**Aim of the task**
Give back only the lines in the records below from the one with "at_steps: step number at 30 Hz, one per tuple" to the one with "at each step", both inclusive, word for word.

**Input data**

Segment Open

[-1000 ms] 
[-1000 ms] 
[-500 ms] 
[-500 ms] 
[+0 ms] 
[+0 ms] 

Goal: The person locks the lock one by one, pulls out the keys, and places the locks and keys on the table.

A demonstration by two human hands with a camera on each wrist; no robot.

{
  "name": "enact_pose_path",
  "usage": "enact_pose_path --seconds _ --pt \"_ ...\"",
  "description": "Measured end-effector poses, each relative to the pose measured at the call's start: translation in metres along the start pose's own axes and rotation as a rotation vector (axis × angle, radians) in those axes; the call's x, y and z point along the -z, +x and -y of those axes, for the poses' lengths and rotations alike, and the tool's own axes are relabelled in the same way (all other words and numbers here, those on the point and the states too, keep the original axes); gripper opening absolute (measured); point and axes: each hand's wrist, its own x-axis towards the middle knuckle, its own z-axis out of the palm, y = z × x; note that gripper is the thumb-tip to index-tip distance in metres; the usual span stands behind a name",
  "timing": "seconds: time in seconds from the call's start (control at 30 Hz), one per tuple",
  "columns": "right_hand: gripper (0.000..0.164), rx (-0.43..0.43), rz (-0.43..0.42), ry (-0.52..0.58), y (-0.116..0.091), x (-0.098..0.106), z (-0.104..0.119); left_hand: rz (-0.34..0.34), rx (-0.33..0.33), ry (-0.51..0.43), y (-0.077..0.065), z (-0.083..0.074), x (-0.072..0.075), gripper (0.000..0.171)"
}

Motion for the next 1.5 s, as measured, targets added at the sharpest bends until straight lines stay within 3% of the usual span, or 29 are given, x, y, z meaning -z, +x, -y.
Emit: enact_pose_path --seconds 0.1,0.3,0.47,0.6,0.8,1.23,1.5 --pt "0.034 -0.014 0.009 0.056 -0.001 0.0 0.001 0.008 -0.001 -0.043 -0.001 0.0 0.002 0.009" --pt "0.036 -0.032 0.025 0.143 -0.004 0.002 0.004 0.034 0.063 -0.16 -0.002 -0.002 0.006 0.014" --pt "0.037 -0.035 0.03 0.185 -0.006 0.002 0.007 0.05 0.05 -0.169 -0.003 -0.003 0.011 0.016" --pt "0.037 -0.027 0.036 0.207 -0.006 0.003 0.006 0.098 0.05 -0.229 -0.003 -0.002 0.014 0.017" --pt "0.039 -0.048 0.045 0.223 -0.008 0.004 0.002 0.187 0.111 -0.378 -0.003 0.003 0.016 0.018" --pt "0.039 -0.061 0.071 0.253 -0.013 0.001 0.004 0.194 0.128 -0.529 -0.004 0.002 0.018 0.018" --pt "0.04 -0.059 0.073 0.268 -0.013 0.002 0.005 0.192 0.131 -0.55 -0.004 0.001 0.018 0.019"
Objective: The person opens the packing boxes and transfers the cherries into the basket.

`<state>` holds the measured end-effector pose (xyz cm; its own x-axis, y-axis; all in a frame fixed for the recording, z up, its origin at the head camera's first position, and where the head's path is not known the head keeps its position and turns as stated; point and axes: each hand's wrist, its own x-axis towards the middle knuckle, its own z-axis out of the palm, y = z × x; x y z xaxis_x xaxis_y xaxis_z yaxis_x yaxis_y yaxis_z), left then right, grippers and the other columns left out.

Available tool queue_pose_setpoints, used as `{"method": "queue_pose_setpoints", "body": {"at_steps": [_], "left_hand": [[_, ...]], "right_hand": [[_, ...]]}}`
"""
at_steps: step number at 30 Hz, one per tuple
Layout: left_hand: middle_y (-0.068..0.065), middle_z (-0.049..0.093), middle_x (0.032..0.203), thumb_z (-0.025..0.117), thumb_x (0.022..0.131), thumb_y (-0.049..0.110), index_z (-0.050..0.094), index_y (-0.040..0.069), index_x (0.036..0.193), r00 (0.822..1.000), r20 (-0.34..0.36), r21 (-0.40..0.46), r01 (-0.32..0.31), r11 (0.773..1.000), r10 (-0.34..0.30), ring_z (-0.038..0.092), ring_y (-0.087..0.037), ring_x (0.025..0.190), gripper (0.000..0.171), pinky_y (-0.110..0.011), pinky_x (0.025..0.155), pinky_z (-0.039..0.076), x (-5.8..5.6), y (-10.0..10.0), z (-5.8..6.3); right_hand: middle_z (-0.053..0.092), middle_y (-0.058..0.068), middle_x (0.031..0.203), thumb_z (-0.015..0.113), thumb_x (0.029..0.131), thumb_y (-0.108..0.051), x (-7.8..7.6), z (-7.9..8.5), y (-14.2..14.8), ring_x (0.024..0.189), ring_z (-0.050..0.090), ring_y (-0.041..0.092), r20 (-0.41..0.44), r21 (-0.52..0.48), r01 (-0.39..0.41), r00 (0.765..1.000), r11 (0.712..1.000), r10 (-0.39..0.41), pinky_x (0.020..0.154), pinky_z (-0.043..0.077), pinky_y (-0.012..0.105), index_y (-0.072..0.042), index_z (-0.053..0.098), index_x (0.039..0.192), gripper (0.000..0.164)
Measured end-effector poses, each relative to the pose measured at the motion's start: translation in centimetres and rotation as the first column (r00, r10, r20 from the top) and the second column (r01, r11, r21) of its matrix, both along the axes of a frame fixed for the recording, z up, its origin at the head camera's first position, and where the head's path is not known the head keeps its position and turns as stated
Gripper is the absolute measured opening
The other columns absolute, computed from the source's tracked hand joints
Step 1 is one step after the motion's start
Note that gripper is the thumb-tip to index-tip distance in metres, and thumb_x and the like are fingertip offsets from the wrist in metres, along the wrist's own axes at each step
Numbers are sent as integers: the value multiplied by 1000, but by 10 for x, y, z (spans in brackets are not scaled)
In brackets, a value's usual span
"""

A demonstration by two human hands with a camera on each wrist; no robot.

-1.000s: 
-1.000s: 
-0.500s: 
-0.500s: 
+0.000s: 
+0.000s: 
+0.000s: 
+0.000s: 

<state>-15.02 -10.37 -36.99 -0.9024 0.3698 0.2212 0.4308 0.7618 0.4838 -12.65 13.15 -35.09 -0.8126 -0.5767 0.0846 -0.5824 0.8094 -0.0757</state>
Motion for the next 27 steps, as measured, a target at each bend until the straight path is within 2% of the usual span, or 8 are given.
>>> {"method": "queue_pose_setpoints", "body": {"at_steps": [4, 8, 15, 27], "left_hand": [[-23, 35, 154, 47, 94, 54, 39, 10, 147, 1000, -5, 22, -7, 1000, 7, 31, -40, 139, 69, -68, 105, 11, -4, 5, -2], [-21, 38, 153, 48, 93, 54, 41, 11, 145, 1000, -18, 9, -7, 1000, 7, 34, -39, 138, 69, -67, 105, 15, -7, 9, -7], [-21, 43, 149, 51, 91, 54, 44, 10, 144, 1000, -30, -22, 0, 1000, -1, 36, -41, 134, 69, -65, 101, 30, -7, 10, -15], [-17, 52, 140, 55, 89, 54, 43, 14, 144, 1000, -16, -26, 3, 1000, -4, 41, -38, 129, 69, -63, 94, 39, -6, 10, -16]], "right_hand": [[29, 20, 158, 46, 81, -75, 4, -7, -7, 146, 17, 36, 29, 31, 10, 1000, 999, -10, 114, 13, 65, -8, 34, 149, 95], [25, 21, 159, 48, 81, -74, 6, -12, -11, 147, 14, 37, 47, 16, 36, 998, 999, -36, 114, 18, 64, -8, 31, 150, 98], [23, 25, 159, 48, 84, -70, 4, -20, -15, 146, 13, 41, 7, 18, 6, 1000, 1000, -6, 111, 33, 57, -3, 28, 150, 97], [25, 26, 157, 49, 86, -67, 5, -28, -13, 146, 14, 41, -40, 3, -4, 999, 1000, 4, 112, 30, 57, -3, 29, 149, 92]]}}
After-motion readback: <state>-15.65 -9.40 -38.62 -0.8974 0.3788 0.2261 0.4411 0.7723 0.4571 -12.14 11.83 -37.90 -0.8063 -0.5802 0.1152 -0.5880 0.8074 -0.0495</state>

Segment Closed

**Response to this task**
at_steps: step number at 30 Hz, one per tuple
Layout: left_hand: middle_y (-0.068..0.065), middle_z (-0.049..0.093), middle_x (0.032..0.203), thumb_z (-0.025..0.117), thumb_x (0.022..0.131), thumb_y (-0.049..0.110), index_z (-0.050..0.094), index_y (-0.040..0.069), index_x (0.036..0.193), r00 (0.822..1.000), r20 (-0.34..0.36), r21 (-0.40..0.46), r01 (-0.32..0.31), r11 (0.773..1.000), r10 (-0.34..0.30), ring_z (-0.038..0.092), ring_y (-0.087..0.037), ring_x (0.025..0.190), gripper (0.000..0.171), pinky_y (-0.110..0.011), pinky_x (0.025..0.155), pinky_z (-0.039..0.076), x (-5.8..5.6), y (-10.0..10.0), z (-5.8..6.3); right_hand: middle_z (-0.053..0.092), middle_y (-0.058..0.068), middle_x (0.031..0.203), thumb_z (-0.015..0.113), thumb_x (0.029..0.131), thumb_y (-0.108..0.051), x (-7.8..7.6), z (-7.9..8.5), y (-14.2..14.8), ring_x (0.024..0.189), ring_z (-0.050..0.090), ring_y (-0.041..0.092), r20 (-0.41..0.44), r21 (-0.52..0.48), r01 (-0.39..0.41), r00 (0.765..1.000), r11 (0.712..1.000), r10 (-0.39..0.41), pinky_x (0.020..0.154), pinky_z (-0.043..0.077), pinky_y (-0.012..0.105), index_y (-0.072..0.042), index_z (-0.053..0.098), index_x (0.039..0.192), gripper (0.000..0.164)
Measured end-effector poses, each relative to the pose measured at the motion's start: translation in centimetres and rotation as the first column (r00, r10, r20 from the top) and the second column (r01, r11, r21) of its matrix, both along the axes of a frame fixed for the recording, z up, its origin at the head camera's first position, and where the head's path is not known the head keeps its position and turns as stated
Gripper is the absolute measured opening
The other columns absolute, computed from the source's tracked hand joints
Step 1 is one step after the motion's start
Note that gripper is the thumb-tip to index-tip distance in metres, and thumb_x and the like are fingertip offsets from the wrist in metres, along the wrist's own axes at each step

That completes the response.